▶ _Instructions to follow_
Search the material for the string "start", then report how many lines hold it, with no other text.
------------------------------------
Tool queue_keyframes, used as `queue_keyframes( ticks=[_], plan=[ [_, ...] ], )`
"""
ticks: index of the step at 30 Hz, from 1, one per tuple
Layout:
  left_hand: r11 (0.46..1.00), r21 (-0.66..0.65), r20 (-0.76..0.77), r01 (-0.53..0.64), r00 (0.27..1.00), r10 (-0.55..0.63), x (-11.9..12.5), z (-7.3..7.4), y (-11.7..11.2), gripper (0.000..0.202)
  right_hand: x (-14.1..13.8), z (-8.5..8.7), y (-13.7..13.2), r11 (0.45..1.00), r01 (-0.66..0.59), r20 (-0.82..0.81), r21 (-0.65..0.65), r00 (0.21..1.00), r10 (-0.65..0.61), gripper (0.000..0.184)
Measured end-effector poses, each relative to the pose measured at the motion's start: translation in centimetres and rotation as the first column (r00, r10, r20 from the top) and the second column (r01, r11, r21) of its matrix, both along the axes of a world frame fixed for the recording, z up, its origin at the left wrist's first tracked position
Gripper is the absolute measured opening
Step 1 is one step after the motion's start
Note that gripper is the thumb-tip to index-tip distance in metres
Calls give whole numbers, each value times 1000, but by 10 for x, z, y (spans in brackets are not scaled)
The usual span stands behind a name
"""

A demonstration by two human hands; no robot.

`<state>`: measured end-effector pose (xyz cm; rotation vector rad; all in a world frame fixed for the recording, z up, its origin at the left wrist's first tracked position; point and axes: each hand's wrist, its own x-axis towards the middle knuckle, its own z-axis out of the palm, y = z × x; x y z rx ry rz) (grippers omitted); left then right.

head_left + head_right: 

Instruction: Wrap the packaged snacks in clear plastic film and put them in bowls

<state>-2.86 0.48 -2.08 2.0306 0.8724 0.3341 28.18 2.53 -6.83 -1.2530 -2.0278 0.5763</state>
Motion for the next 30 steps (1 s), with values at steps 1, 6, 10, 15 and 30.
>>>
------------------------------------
▶ _Task solution_
2